**Provided records:**
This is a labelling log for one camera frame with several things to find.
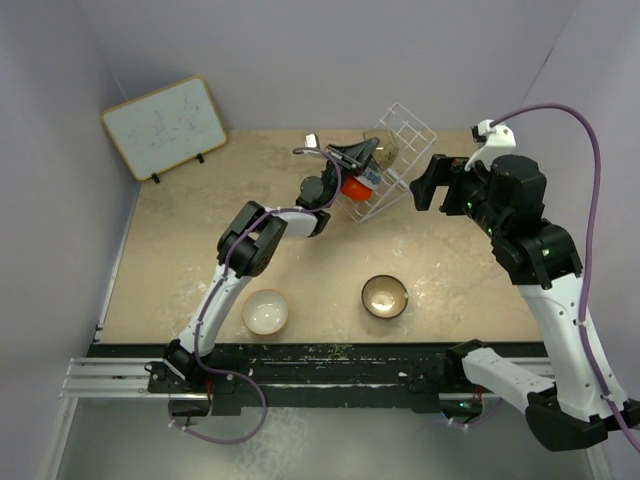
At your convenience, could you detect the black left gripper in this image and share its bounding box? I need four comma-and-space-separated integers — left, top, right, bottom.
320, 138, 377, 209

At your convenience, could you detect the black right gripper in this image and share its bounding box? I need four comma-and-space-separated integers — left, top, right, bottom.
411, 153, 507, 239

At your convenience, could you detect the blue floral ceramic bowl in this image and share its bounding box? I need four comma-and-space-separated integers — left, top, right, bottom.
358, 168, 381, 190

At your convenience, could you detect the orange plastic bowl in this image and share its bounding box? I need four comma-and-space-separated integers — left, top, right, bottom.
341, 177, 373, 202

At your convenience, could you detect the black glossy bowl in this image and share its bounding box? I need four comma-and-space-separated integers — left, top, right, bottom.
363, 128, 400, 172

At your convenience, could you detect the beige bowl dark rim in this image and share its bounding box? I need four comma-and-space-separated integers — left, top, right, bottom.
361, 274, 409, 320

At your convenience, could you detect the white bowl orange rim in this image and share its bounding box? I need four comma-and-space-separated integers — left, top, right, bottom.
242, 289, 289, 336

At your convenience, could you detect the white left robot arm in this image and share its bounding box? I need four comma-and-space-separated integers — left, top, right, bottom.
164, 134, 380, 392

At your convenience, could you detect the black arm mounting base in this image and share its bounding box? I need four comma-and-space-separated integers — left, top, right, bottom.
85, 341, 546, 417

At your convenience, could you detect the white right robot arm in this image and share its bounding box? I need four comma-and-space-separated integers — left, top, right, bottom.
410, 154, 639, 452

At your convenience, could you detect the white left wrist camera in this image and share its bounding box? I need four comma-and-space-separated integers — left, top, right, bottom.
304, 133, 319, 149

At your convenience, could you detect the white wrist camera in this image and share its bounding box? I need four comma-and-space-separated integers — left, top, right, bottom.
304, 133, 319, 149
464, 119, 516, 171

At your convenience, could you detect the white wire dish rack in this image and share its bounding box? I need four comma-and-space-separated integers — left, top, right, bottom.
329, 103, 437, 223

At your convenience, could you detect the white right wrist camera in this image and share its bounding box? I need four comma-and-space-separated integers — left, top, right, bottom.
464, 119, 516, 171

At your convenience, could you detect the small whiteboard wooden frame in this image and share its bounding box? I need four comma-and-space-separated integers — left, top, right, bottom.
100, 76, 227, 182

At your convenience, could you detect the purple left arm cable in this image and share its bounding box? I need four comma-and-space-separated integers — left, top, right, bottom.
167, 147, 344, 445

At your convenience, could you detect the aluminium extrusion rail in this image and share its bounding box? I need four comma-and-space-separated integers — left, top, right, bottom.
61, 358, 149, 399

...

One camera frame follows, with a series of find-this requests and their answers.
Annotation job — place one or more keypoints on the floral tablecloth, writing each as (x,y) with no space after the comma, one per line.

---

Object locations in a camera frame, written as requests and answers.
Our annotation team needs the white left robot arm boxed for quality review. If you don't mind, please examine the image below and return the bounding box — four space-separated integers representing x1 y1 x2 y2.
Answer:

**Exercise requirements:**
Take the lines above from the one containing "One camera frame follows, with" down to the one containing "Annotation job —", and transcribe them exactly, both ends included.

**Answer section:**
One camera frame follows, with a series of find-this requests and their answers.
Annotation job — place one or more keypoints on the floral tablecloth, writing each as (x,y) with no space after the comma, one per line.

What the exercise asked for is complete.